Horace vaciló, después miró en derredor. El lecho del río estaba lleno de piedras y se agachó a coger una. Al hacerlo, se mojó la manga y la parte superior de la chaqueta.

—Una pequeña no, nene —dijo Alda dedicándole una sonrisa malvada—. Eres un nene grande, así que necesitas una piedra grande.

—Una piedra muy grande —añadió Bryn mientras le indicaba con las manos que quería que cogiese una roca grande.

Horace miró a su alrededor y vio varios pedazos de roca más grandes en el agua cristalina. Se agachó y recogió uno de ellos. Al hacerlo cometió un error. La que eligió se levantaba con facilidad bajo el agua, pero en cuanto la sacó, soltó un gruñido por su peso.

—Que la veamos, nene —dijo Jerome—. Levántala.

Horace afirmó su posición —la rápida corriente del río hacía difícil mantener el equilibrio y sostener la pesada roca al tiempo— y después la izó hasta la altura del pecho para que sus torturadores pudieran verla.

—Más alto, nene —ordenó Alda—. Por encima de la cabeza.

Con mucho esfuerzo, Horace obedeció. La roca parecía más pesada a cada segundo pero la mantuvo bien alta por encima de la cabeza y los tres muchachos quedaron satisfechos.

—Eso está bien, nene —dijo Jerome, y Horace, con un suspiro de alivio, comenzó a bajar la roca—. ¿Qué haces? —le reclamó Jerome enfadado—. He dicho que eso está bien. Así que ahí es donde quiero que se quede la roca.

Horace empujó y levantó la roca de nuevo sobre su cabeza, con los brazos estirados. Alda, Bryn y Jerome dieron su aprobación.

—Ahora te vas a quedar ahí —le dijo Alda— mientras cuentas hasta quinientos.
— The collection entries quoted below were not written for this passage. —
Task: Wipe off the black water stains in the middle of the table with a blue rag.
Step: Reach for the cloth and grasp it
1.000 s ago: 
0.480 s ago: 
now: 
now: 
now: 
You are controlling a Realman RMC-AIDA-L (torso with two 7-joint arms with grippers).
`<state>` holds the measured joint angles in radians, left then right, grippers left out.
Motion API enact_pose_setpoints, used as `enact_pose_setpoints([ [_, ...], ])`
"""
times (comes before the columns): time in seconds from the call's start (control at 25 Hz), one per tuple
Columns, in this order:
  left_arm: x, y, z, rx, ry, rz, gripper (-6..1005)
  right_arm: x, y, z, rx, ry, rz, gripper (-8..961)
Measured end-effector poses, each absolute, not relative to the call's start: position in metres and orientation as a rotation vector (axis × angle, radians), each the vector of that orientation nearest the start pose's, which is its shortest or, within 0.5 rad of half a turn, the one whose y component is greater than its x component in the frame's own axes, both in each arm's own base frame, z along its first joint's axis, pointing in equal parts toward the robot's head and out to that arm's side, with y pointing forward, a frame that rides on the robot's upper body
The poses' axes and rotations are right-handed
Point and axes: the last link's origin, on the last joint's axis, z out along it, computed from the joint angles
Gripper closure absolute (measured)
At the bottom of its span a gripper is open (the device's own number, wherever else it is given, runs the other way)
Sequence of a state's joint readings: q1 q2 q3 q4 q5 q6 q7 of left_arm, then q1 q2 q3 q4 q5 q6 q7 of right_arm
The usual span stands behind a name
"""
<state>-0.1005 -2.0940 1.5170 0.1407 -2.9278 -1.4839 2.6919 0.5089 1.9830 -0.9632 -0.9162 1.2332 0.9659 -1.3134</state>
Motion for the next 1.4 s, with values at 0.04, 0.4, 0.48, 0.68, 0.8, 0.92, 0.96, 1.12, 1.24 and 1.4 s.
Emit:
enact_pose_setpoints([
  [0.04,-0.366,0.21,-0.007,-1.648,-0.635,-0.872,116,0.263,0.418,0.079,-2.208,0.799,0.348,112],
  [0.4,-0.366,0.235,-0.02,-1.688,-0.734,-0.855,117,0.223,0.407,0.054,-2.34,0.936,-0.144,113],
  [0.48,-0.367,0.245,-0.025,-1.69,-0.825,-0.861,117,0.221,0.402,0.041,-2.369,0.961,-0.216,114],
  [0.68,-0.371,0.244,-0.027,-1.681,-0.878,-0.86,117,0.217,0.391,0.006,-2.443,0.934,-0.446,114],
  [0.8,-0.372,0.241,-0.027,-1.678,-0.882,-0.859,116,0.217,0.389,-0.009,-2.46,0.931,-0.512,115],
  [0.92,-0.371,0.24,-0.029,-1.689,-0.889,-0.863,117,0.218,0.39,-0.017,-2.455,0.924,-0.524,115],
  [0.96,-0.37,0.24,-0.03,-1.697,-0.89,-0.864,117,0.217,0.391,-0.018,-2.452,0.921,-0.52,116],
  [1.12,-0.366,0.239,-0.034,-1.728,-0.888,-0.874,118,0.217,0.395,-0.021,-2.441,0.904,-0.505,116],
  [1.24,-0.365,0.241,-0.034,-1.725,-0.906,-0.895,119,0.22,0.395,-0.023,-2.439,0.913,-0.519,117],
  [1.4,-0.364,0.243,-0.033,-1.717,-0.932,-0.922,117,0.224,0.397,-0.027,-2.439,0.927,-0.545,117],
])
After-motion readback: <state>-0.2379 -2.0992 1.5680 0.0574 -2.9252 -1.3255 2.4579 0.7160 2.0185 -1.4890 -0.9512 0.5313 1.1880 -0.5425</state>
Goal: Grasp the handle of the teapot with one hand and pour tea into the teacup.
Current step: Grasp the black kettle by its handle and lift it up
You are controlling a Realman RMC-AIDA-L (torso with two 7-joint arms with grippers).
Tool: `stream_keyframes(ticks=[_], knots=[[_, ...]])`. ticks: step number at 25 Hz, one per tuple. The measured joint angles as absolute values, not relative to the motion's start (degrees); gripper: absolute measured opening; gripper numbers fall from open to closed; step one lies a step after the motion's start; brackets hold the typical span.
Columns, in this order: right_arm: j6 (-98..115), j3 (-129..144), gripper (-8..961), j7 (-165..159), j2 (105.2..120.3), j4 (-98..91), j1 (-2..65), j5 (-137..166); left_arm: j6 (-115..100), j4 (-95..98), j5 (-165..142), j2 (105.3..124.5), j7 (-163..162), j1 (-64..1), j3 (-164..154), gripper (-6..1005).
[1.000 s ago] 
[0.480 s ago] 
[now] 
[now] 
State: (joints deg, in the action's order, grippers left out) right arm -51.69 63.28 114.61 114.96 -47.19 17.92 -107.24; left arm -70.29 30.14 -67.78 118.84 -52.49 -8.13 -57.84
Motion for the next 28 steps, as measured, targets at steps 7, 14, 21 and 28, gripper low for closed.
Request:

Después te puedes volver al dormitorio.

—Empieza a contar —le ordenó Bryn sonriendo ante la idea.

—Uno… dos… tres… —Horace contaba y ellos dieron su aprobación.

—Eso está mejor. Ahora, cuenta despacio hasta quinientos y te puedes ir —le dijo Alda.

—No intentes hacer trampas, porque lo sabremos —le amenazó Jerome—. Y volverás aquí a contar hasta mil.

Riéndose entre ellos, los tres estudiantes se fueron hacia sus cuartos. Horace se quedó en medio del río, los brazos temblorosos por el peso de la roca, lágrimas de frustración y humillación llenándole los ojos. Perdió el equilibrio y cayó al agua. Tras eso, su ropa pesada, empapada, le hizo más difícil sostener la piedra sobre la cabeza, pero perseveró en ello. No podía estar seguro de que no se hallaran ocultos en alguna parte, vigilándole, y si lo estaban, le harían pagar por desobedecer sus instrucciones.